Su lóbulo es carnoso y tiene diminutos pelos grises. Quizá todo su pelo, con el tiempo, se vuelva de ese mismo color. Si envejeciéramos juntos podría ver el cambio y recordar este momento para siempre. Después está el lunar, que vaya uno a saber qué es. Parece un lunar, sin duda, pero bien podría ser una verruga aplastada. ¿Usará alguna pomada para eso? ¿Despedirá olor a limón? Lo chupo con énfasis, lo aprieto fuerte entre mi lengua y mi paladar. Me dan muchísimas ganas de arrancárselo.

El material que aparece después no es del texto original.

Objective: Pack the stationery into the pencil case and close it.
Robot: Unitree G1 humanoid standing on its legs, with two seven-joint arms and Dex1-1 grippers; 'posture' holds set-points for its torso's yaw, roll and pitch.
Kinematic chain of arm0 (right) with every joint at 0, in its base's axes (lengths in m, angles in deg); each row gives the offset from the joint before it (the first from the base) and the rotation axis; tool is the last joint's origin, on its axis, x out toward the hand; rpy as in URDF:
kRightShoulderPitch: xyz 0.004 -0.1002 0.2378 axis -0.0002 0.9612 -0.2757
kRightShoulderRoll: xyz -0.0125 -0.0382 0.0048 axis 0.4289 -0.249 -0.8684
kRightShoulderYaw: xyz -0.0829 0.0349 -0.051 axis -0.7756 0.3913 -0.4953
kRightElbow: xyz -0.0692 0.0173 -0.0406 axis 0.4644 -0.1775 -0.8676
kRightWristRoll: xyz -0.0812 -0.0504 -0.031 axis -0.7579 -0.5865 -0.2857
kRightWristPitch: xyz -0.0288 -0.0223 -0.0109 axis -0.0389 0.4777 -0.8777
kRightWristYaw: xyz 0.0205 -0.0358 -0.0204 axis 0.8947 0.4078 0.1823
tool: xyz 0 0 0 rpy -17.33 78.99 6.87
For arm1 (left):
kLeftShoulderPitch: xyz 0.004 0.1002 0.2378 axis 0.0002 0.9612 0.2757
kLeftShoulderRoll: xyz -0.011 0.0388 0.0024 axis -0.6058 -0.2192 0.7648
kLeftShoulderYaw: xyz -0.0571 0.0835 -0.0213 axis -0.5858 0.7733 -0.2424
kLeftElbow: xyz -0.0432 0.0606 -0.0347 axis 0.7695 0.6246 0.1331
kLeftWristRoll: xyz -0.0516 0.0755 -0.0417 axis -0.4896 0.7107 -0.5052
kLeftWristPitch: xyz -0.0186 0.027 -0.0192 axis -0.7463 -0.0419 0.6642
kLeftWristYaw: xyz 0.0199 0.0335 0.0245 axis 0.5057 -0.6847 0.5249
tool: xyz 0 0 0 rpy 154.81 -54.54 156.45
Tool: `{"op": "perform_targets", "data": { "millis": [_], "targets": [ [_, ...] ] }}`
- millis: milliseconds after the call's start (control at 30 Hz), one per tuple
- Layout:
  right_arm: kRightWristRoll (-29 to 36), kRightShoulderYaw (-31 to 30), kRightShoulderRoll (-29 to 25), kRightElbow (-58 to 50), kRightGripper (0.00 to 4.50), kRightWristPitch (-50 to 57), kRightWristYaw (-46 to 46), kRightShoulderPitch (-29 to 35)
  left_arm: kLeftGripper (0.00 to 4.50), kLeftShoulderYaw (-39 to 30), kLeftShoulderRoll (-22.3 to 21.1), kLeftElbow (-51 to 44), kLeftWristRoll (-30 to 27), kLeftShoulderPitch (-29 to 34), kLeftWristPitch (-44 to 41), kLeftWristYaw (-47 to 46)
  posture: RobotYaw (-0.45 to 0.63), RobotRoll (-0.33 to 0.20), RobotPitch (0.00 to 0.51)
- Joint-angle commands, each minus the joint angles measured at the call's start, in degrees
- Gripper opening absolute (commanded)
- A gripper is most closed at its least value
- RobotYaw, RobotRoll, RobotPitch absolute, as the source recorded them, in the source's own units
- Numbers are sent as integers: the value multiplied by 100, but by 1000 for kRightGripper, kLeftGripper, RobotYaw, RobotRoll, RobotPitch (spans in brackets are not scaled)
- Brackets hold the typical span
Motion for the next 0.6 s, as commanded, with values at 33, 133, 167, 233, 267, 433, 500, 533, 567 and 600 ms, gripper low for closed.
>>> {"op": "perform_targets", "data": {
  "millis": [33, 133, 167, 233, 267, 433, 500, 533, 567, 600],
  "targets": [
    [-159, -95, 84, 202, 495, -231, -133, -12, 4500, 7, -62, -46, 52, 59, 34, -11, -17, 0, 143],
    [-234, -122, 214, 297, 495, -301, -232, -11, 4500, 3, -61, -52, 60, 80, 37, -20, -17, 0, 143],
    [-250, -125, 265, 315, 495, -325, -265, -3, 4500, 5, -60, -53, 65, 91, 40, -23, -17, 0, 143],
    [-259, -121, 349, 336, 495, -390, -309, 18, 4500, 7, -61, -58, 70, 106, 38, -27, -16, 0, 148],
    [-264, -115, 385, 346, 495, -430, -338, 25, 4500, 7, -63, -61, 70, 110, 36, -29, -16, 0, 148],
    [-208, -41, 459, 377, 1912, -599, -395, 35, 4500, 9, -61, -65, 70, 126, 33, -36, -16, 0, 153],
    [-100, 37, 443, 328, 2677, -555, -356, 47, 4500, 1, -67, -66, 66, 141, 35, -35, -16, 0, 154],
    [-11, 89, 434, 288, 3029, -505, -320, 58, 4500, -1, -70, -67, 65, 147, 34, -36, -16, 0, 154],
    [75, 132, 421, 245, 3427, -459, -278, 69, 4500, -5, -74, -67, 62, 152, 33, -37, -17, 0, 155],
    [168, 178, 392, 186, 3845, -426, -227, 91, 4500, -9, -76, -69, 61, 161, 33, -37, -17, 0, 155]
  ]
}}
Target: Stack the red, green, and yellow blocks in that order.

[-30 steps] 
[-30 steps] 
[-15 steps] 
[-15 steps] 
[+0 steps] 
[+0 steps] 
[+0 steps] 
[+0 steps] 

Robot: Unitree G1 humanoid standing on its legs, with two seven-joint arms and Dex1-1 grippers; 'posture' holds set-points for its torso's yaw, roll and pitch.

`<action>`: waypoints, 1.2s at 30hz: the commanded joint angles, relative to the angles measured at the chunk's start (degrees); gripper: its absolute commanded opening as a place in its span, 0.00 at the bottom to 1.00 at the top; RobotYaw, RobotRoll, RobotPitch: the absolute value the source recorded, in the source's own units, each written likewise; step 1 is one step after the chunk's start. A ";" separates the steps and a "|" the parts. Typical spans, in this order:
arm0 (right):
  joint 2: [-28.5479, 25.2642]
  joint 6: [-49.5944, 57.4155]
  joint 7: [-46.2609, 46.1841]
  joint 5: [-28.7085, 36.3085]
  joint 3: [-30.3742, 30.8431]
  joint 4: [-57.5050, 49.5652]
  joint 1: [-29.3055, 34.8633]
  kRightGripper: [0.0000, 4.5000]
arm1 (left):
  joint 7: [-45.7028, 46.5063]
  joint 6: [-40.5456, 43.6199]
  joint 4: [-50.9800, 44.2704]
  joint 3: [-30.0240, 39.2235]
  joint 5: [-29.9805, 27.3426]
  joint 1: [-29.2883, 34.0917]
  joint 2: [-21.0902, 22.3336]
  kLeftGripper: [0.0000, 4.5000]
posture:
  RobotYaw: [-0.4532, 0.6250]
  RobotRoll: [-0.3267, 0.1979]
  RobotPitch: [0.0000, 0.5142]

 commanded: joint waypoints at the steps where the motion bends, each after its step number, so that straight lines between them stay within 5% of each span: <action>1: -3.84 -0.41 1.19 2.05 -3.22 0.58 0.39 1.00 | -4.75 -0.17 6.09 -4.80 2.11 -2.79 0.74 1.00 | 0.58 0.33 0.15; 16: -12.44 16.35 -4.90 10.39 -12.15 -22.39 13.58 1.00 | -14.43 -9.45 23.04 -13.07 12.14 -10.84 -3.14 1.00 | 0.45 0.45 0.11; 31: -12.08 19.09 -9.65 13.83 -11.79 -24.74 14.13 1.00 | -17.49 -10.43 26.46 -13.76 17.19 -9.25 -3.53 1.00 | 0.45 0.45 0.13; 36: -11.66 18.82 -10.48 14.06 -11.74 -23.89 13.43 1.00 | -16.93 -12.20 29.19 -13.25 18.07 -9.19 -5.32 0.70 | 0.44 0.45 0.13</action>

Ella, a su vez, recrudece sus acciones sobre mi oreja y de a poco la música, tan fuerte, se nos va perdiendo y de golpe estamos en una cama y de golpe estamos desnudos y el gato, algo molesto –puede ser el comienzo de una furia incontrolable– me muerde el talón, pero no importa.
Despierto en medio de la noche. Ella no está en la cama y flota en el aire un calor espeso que se derrama sobre mí como un caldo. Hay ruido en el baño, a agua que corre. Por la ventana entra la luz de la calle: un cartel con palabras que no puedo descifrar, pero que promocionan a una empresa de encomiendas. Siento algo suave en mi herida, como si mi pierna estuviera por brotar y fuera a hacerlo de forma leve y silenciosa. Me incorporo y veo al gato sobre ella. No la muerde. Ya no va a intentar lastimarme. Tiene el hocico lleno de crema y recorre con su lengua toda mi cicatriz.